Agreement for multiple items — agree

Two types of comparing categories are provided:

Usage

agree_tab(
  data,
  cols,
  coders,
  ids = NULL,
  category = NULL,
  method = "reliability",
  labels = TRUE,
  clean = TRUE,
  ...
)

Arguments

data: A tibble containing item measures, coders and case IDs.
cols: A tidy selection of item variables (e.g. starts_with...) with ratings.
coders: The column holding coders or methods to compare.
ids: The column with case IDs.
category: For classification performance indicators, if no category is provided, macro statistics are returned (along with the number of categories in the output). Provide a category to get the statistics for this category only. If values are boolean (TRUE / FALSE) and no category is provided, the category is always assumed to be "TRUE".
method: The output metrics, one of reliability or classification.

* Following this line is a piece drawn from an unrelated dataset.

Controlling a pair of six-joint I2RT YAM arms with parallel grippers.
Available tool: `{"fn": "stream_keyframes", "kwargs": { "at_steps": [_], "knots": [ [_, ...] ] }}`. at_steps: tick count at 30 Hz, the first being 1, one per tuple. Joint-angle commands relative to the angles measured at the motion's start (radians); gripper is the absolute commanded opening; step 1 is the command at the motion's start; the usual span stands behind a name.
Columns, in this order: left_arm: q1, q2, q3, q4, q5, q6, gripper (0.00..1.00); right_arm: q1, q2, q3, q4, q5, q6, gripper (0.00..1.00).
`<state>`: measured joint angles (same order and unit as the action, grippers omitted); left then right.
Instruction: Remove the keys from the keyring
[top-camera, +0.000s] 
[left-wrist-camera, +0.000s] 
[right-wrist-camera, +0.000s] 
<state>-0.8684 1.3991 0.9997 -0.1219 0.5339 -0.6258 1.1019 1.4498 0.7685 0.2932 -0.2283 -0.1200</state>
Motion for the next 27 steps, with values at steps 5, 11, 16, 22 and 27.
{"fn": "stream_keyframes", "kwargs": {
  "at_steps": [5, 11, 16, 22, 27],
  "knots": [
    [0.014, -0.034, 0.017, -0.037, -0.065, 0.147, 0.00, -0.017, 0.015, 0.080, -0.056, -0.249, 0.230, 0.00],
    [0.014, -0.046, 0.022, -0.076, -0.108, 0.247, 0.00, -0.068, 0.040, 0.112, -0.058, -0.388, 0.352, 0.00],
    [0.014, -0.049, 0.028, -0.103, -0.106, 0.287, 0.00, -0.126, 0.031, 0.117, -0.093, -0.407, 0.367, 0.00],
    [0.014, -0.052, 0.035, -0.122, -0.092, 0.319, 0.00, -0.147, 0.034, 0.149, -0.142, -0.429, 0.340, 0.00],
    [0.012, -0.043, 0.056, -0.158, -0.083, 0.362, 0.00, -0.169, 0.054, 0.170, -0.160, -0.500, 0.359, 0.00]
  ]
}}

You can abbreviate it, e.g. reli or class.
labels: If TRUE (default) extracts labels from the attributes, see codebook.
clean: Prepare data by data_clean.
...: Placeholder to allow calling the method with unused parameters from report_counts.

Value

A volker tibble with one row for each item. The item name is returned in the first column. For the reliability method, the following columns are returned:

n: Number of cases (each case id is only counted once).
Coders: Number of coders.
Categories: Number of categories.
Holsti: Percent agreement (same as accuracy).
Krippendorff' Alpha: Chance-corrected reliability score.
Kappa: Depending on the number of coders either Cohen's Kappa (two coders) or Fleiss' Kappa (more coders).
Gwet's AC1: Gwet's agreement coefficient.

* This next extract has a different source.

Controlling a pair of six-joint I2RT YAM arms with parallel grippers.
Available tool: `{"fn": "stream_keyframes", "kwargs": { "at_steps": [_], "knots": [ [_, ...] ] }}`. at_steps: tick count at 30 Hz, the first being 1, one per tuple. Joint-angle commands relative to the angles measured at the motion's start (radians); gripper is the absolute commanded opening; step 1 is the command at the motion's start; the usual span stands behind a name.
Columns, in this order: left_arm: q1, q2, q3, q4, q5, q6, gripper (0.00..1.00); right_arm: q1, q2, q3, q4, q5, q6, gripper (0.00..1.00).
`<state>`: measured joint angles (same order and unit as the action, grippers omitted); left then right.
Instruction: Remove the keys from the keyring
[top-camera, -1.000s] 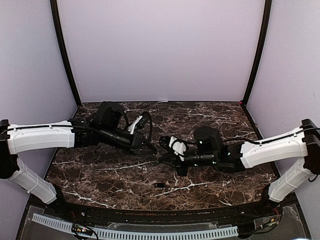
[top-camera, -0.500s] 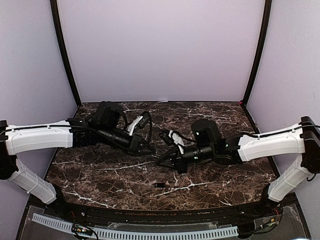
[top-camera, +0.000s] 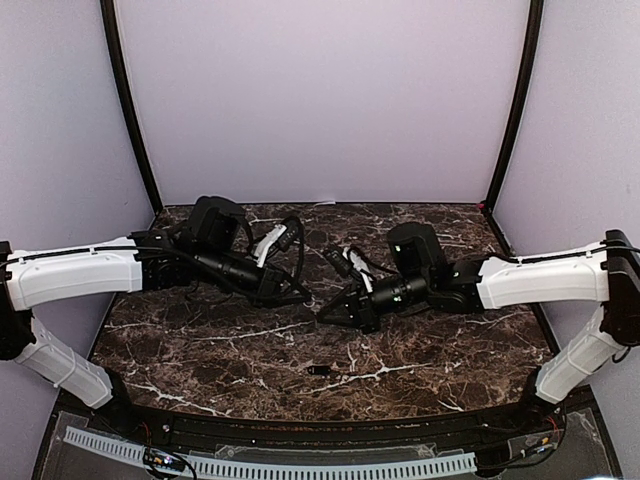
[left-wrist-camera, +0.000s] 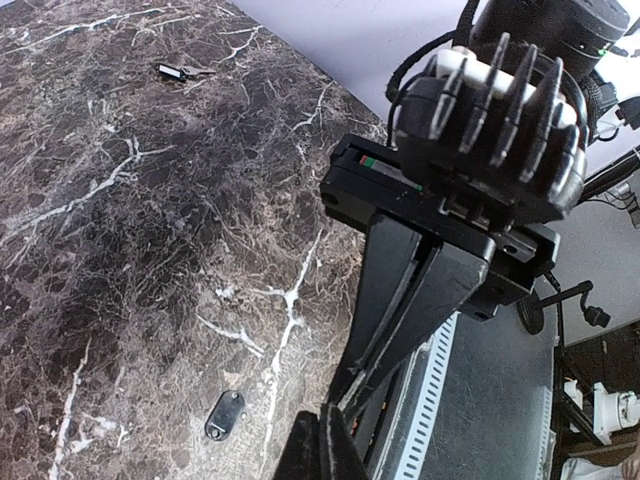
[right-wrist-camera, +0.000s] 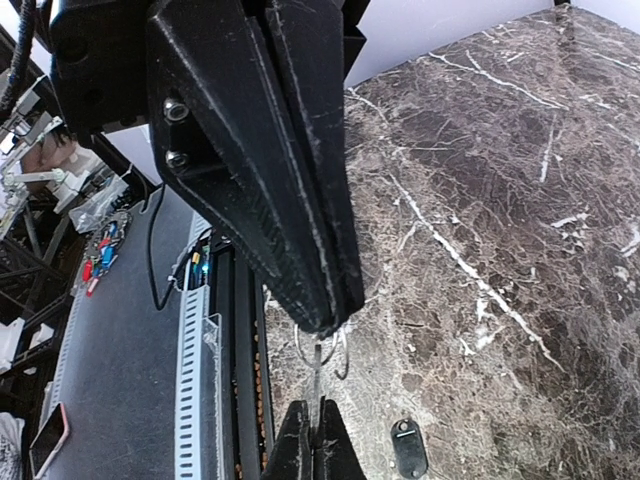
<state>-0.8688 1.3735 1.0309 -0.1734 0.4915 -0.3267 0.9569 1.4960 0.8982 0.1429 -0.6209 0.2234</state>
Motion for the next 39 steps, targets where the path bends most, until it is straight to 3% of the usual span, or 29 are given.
{"fn": "stream_keyframes", "kwargs": {
  "at_steps": [1, 11, 19, 24, 26, 33, 39],
  "knots": [
    [0.013, -0.018, 0.026, -0.113, -0.039, 0.073, 0.00, -0.030, 0.009, 0.042, -0.011, -0.118, 0.022, 0.00],
    [-0.032, 0.048, 0.081, -0.204, -0.006, 0.180, 0.00, -0.067, 0.021, 0.092, -0.076, -0.195, 0.026, 0.00],
    [-0.035, 0.106, 0.120, -0.252, 0.093, 0.230, 0.00, -0.067, 0.009, 0.123, -0.272, 0.023, -0.178, 0.00],
    [-0.035, 0.126, 0.126, -0.209, 0.108, 0.203, 0.01, -0.066, 0.004, 0.106, -0.265, -0.021, -0.210, 0.00],
    [-0.034, 0.114, 0.105, -0.144, 0.075, 0.166, 0.05, -0.065, 0.001, 0.086, -0.227, -0.057, -0.190, 0.00],
    [-0.032, 0.058, 0.012, 0.055, -0.008, 0.071, 0.36, -0.065, -0.009, 0.008, -0.109, -0.109, -0.108, 0.00],
    [-0.029, -0.016, -0.043, 0.163, -0.096, 0.024, 0.52, -0.066, -0.018, -0.018, -0.069, -0.105, -0.082, 0.00]
  ]
}}
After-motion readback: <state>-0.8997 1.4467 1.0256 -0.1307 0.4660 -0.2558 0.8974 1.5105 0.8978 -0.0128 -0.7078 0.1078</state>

For the classification method, the following columns are returned:

n: Number of cases (each case id is only counted once)
Categories: Number of categories
Accuracy: Share of correct classifications.
Precision: Share of true cases in all detected true cases.
Recall: Share of true cases detected from all true cases.
F1: Harmonic mean of precision and recall.

Details

Reliability: Compare codings of two or more raters in content analysis. Common reliability measures are percent agreement (also known as Holsti), Fleiss' or Cohen's Kappa, Krippendorff's Alpha and Gwets AC.
Classification: Compare true and predicted categories from classification methods. Common performance metrics include accuracy, precision, recall and F1.

Examples

library(dplyr)
#> 
#> Attaching package: ‘dplyr’
#> The following objects are masked from ‘package:stats’:
#> 
#>     filter, lag
#> The following objects are masked from ‘package:base’:
#> 
#>     intersect, setdiff, setequal, union
library(volker)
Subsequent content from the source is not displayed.